Leaving the Czech Republic, I headed for Germany and Poland before heading north on my visits to European GPs.
In Germany, I visited a doctor in the part of Berlin which was previously in East Germany. I noticed common themes with other former Warsaw pact countries.
Up to 15 years ago, general practice was tightly managed in large polyclinics with whole teams of directors and administrators. The doctors in these countries are now encouraged to run their own practices, sometimes single handedly and sometimes in groups. They value their independence and do not want any form of control from above.
In Germany, however, doctors are single handed but many share premises with others including specialists.
The doctors I interviewed in Germany and Poland are single handed and own their premises.
In Poland I was told that the average number of patients for a doctor is about 2,000, which is about the same for doctors in the countryside in the old East Germany. Berlin doctors’ lists are more like 650.
Pay per visit
In both countries the doctors are paid by capitation fee but the way the list is maintained in Germany is interesting.
When patients have any medical service, they have to pay the GP € 10 just once in each three month period. This puts the patient on the list and the doctor is then paid € 70 per quarter for that patient. If the patient does not attend for more than three months he goes off the list until he returns and the GP loses the capitation fee until that patient is next seen.
Consequently, doctors never give a repeat prescription for more than three months, and the patient must see the doctor to receive a prescription. This way the € 10 is paid and the doctor gets his € 70.
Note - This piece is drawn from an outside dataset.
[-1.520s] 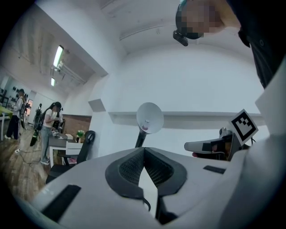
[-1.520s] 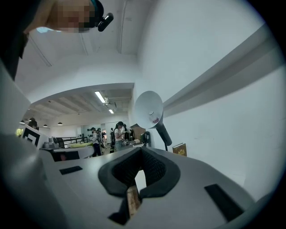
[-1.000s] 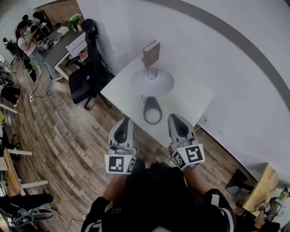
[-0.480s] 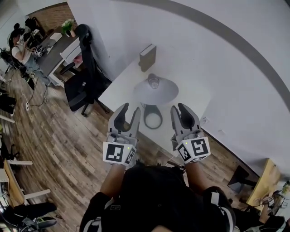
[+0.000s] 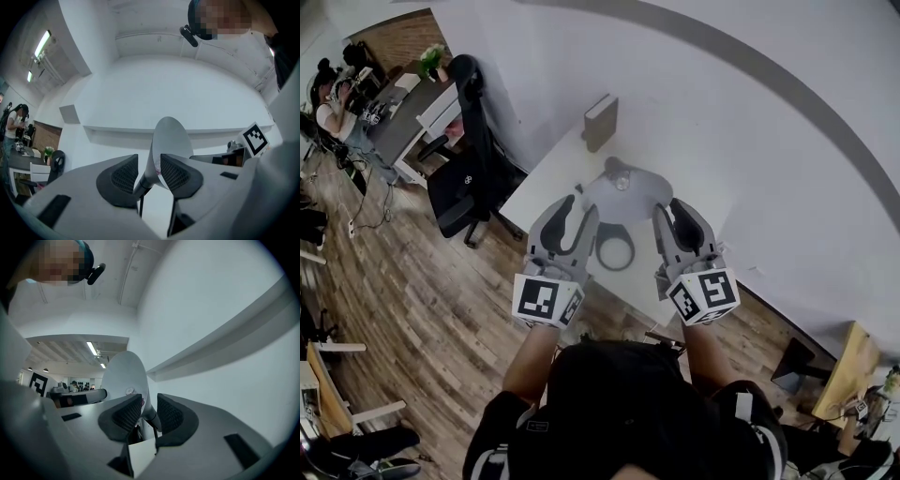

German doctors are able to prescribe what they like, but are expected to use generic drugs and the cheapest of a group such as simvastatin. The GPs are contacted by health insurance companies if their prescribing is found to be too expensive. Patients pay a small prescription charge.
In Poland, the patients pay a proportion of the cost of drugs so it is in their interest for the GP to avoid choosing an unnecessarily expensive drug.
In both countries GPs can look after children, but many prefer not to. At the German practice that I visited, the doctor would not accept children under the age of four. They are instead cared for by primary care paediatricians, who do all the immunisations.
Dr Kryzszto, the Polish GP, told me that while most GPs look after children from birth, he prefers not to take them on until the age of eight, as he does not feel experienced in that area. Mothers take their children to a primary care paediatrician in his building.
Neither Polish nor German GPs practice gynaecology, which is done by primary care gynaecologists. It would be unthinkable for a Polish GP to do a vaginal examination, and few in Germany would do so.
Health promotion is taken seriously in both countries, with regular BP checks and the usual blood tests. In the 40–84 age group there is a regular risk stratification for colon cancer and patients are points-scored for positive symptoms and family history. If a sufficient level is achieved, the patient is referred for colonoscopy.